El descubrimiento colocó a Goodall en el centro del debate científico. Pero sus aportes no se detuvieron allí. Observó que los chimpancés tenían personalidades distintas, establecían alianzas, podían mostrar crueldad y violencia, pero también ternura y solidaridad. Vio duelos, juegos, celos, abrazos, risas.

La línea que separaba a Homo sapiens del resto de la naturaleza se difuminaba.

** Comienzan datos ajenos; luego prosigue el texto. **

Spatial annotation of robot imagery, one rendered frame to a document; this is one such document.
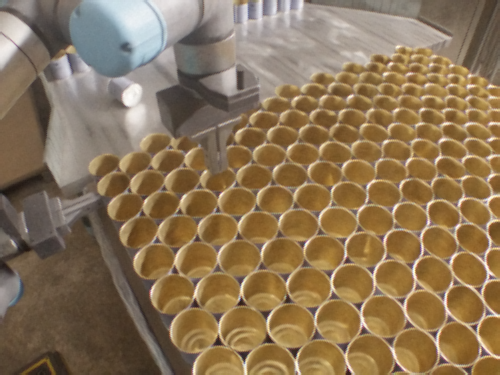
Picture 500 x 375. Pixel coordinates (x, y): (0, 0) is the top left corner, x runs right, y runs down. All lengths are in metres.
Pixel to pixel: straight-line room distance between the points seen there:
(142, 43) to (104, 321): 1.71
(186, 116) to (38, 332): 1.72
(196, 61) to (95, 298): 1.69
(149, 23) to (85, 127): 0.77
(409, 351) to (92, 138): 0.87
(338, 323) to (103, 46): 0.52
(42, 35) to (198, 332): 0.48
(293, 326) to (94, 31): 0.51
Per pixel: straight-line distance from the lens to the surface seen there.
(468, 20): 3.08
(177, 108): 0.46
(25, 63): 0.40
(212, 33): 0.42
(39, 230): 0.73
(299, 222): 0.68
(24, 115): 3.17
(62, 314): 2.04
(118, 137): 1.00
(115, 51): 0.32
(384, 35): 1.57
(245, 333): 0.62
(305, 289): 0.65
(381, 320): 0.66
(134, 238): 0.71
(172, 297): 0.65
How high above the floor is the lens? 1.69
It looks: 48 degrees down
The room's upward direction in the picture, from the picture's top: straight up
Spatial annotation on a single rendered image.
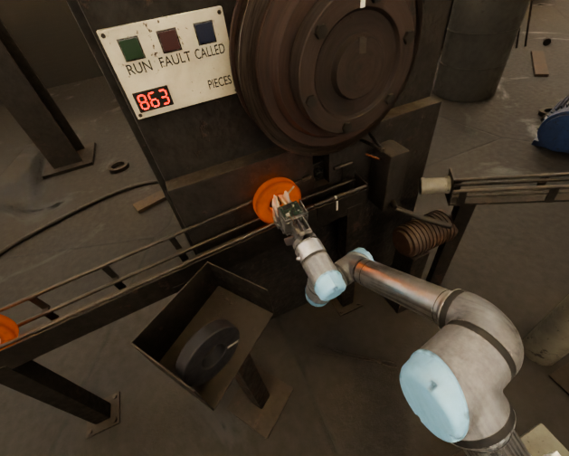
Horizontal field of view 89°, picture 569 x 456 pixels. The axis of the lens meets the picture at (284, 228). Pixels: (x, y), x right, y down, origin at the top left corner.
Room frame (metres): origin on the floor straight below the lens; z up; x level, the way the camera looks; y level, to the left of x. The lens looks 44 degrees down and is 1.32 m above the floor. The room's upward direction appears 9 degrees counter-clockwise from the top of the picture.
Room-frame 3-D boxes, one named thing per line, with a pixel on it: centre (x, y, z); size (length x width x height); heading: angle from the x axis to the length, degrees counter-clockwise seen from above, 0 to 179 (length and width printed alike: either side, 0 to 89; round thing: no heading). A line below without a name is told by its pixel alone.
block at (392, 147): (0.84, -0.40, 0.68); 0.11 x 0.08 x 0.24; 17
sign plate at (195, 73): (0.76, 0.18, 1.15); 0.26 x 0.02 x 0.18; 107
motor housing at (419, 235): (0.73, -0.53, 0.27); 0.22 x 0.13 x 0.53; 107
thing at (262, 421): (0.37, 0.22, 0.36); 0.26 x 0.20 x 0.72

La selva se inclina con humedad y susurros. Los rayos tenues del sol matutino apenas atraviesan el dosel de lianas y hojas. En ese recinto verde oscuro, una joven de veintiséis años anda casi en silencio, con los pasos amortiguados por el musgo y la hojarasca.
Ella es Jane—la extranjera de cabellos rubios y mirada atenta—que ha elegido vivir entre los árboles, con un cuaderno en la mano, con el ánimo de comprender más que observar.
David Greybeard emerge de las sombras. Le llaman “Greybeard” porque sus mejillas y su barbilla llevan mechones grises, contraste solemne con su pelaje oscuro. Avanza con cautela, sus dedos largos rozando los troncos, su espalda curva en un contorno antiguo. Sus ojos se fijan en la figura humana que lo contempla con respeto, sin armas, sin prisas.
Jane permanece inmóvil. No hace gesto brusco. El aire en ese instante se vuelve denso, cargado de expectativas. Las hojas parecen contener el aliento. Los insectos suspenden su canto. En la quietud hay un pacto tácito: él, el simio; ella, la observadora; el bosque, testigo silencioso. David se aproxima un poco más, midiendo distancias. Quizá olfatea el aire. Quizá advierte que no hay amenaza. Jane baja lentamente la mano, palmeándola hacia el suelo, como una invitación ancestral. No hay ruido, solo el crujir suave de una rama bajo un pie.
Entonces, con un gesto casi imperceptible, David toma la mano extendida. La roza con sus dedos. En ese roce hay sorpresa, curiosidad, una tregua. El mundo parece vaciarse de ruido y tiempo. El chimpancé se atreve a tocarla, a aceptar su presencia. Ella siente el pulso cálido y vivo del otro. Ese momento, tan breve como eterno, se convierte en umbral. David Greybeard se convierte en su primer aliado, en puente entre especies. La mujer y el chimpancé se miran, no como extraños, sino como partes de un mismo tejido. Desde ese instante, la selva suspira un nombre: Jane. Y Jane lleva consigo el eco inmenso de haber sido aceptada, comprendida, reconocida.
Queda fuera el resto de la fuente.